YOUR OBJECTIVE: Could you please write out the data shown below, exactly and in full?

*** Begin section ***

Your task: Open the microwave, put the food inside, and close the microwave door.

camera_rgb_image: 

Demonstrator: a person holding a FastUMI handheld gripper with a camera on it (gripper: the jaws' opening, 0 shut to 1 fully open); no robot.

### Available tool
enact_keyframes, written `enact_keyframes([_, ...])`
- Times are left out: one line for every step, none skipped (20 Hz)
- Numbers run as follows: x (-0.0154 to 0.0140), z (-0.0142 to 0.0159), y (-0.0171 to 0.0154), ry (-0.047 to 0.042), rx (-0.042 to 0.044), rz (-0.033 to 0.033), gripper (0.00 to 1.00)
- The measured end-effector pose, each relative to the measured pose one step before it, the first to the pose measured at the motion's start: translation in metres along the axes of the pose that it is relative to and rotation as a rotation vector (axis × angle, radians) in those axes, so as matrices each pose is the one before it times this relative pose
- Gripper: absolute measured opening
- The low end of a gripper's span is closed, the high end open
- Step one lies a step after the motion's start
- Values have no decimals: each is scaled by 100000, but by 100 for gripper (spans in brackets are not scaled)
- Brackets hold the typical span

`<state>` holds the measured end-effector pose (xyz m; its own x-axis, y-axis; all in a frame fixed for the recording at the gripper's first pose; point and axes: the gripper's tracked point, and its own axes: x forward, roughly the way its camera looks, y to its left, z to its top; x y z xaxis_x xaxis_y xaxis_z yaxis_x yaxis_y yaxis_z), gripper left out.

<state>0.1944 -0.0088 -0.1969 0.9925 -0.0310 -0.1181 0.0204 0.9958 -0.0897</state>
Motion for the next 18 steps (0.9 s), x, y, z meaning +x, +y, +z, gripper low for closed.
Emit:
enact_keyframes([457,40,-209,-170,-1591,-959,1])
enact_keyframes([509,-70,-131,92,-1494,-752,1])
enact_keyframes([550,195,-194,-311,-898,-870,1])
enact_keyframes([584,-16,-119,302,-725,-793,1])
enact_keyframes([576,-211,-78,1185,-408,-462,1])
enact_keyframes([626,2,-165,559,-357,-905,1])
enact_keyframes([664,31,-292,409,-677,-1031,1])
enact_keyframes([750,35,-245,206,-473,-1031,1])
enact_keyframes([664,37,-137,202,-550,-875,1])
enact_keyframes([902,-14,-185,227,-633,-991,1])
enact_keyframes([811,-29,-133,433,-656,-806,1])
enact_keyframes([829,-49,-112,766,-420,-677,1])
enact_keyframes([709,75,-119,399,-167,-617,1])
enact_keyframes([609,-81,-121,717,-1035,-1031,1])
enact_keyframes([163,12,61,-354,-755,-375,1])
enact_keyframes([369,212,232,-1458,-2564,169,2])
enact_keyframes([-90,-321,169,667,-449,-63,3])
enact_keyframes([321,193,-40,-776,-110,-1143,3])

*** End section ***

RESULT:
Your task: Open the microwave, put the food inside, and close the microwave door.

camera_rgb_image: 

Demonstrator: a person holding a FastUMI handheld gripper with a camera on it (gripper: the jaws' opening, 0 shut to 1 fully open); no robot.

### Available tool
enact_keyframes, written `enact_keyframes([_, ...])`
- Times are left out: one line for every step, none skipped (20 Hz)
- Numbers run as follows: x (-0.0154 to 0.0140), z (-0.0142 to 0.0159), y (-0.0171 to 0.0154), ry (-0.047 to 0.042), rx (-0.042 to 0.044), rz (-0.033 to 0.033), gripper (0.00 to 1.00)
- The measured end-effector pose, each relative to the measured pose one step before it, the first to the pose measured at the motion's start: translation in metres along the axes of the pose that it is relative to and rotation as a rotation vector (axis × angle, radians) in those axes, so as matrices each pose is the one before it times this relative pose
- Gripper: absolute measured opening
- The low end of a gripper's span is closed, the high end open
- Step one lies a step after the motion's start
- Values have no decimals: each is scaled by 100000, but by 100 for gripper (spans in brackets are not scaled)
- Brackets hold the typical span

`<state>` holds the measured end-effector pose (xyz m; its own x-axis, y-axis; all in a frame fixed for the recording at the gripper's first pose; point and axes: the gripper's tracked point, and its own axes: x forward, roughly the way its camera looks, y to its left, z to its top; x y z xaxis_x xaxis_y xaxis_z yaxis_x yaxis_y yaxis_z), gripper left out.

<state>0.1944 -0.0088 -0.1969 0.9925 -0.0310 -0.1181 0.0204 0.9958 -0.0897</state>
Motion for the next 18 steps (0.9 s), x, y, z meaning +x, +y, +z, gripper low for closed.
Emit:
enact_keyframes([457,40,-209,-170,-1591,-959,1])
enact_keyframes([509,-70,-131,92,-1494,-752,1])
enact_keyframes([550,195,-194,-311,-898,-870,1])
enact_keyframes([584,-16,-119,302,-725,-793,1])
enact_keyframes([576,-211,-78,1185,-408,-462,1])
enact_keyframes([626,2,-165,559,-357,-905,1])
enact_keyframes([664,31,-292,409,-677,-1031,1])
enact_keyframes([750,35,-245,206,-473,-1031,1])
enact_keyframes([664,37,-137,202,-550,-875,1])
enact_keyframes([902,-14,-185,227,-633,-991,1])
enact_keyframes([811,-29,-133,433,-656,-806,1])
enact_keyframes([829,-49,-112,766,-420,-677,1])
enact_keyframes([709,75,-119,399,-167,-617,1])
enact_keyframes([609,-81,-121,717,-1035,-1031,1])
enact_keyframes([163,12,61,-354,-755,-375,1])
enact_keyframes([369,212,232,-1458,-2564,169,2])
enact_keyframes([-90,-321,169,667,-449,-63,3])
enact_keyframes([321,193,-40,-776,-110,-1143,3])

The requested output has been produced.